▸ Problem: Exactly as written, restate the material below from its first line through the line containing "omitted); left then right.", and stop there.

────────────────────────────────────────

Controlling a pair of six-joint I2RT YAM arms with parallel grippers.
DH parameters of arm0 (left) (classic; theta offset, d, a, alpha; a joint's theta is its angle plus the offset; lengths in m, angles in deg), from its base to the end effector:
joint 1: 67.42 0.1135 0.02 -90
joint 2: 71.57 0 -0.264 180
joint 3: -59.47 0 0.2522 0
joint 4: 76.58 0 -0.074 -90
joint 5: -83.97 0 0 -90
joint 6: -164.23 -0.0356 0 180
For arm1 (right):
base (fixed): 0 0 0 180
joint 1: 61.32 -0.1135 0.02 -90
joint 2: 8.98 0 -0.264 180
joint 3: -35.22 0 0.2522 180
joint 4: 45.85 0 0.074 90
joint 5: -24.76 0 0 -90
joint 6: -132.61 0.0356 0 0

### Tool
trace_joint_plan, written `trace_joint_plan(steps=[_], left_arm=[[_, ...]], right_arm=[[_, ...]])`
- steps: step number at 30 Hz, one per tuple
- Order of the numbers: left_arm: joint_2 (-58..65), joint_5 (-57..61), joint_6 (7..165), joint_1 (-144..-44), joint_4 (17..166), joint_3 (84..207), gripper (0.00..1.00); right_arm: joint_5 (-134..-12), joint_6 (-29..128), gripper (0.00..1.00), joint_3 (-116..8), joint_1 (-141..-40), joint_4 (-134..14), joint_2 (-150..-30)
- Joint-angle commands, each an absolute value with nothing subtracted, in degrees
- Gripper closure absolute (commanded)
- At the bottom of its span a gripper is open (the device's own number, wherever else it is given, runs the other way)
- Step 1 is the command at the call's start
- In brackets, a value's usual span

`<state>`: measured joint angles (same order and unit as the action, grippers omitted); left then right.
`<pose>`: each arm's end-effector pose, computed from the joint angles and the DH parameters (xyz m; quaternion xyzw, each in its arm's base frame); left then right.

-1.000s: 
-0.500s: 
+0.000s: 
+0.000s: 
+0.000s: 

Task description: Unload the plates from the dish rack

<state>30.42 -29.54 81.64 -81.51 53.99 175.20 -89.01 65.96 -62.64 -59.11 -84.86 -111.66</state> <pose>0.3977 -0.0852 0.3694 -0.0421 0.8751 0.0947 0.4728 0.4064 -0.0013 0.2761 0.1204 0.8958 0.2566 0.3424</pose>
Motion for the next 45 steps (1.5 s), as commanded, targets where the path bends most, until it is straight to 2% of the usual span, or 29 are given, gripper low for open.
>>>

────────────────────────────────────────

▸ Your solution:
Controlling a pair of six-joint I2RT YAM arms with parallel grippers.
DH parameters of arm0 (left) (classic; theta offset, d, a, alpha; a joint's theta is its angle plus the offset; lengths in m, angles in deg), from its base to the end effector:
joint 1: 67.42 0.1135 0.02 -90
joint 2: 71.57 0 -0.264 180
joint 3: -59.47 0 0.2522 0
joint 4: 76.58 0 -0.074 -90
joint 5: -83.97 0 0 -90
joint 6: -164.23 -0.0356 0 180
For arm1 (right):
base (fixed): 0 0 0 180
joint 1: 61.32 -0.1135 0.02 -90
joint 2: 8.98 0 -0.264 180
joint 3: -35.22 0 0.2522 180
joint 4: 45.85 0 0.074 90
joint 5: -24.76 0 0 -90
joint 6: -132.61 0.0356 0 0

### Tool
trace_joint_plan, written `trace_joint_plan(steps=[_], left_arm=[[_, ...]], right_arm=[[_, ...]])`
- steps: step number at 30 Hz, one per tuple
- Order of the numbers: left_arm: joint_2 (-58..65), joint_5 (-57..61), joint_6 (7..165), joint_1 (-144..-44), joint_4 (17..166), joint_3 (84..207), gripper (0.00..1.00); right_arm: joint_5 (-134..-12), joint_6 (-29..128), gripper (0.00..1.00), joint_3 (-116..8), joint_1 (-141..-40), joint_4 (-134..14), joint_2 (-150..-30)
- Joint-angle commands, each an absolute value with nothing subtracted, in degrees
- Gripper closure absolute (commanded)
- At the bottom of its span a gripper is open (the device's own number, wherever else it is given, runs the other way)
- Step 1 is the command at the call's start
- In brackets, a value's usual span

`<state>`: measured joint angles (same order and unit as the action, grippers omitted); left then right.

Here the answer is complete.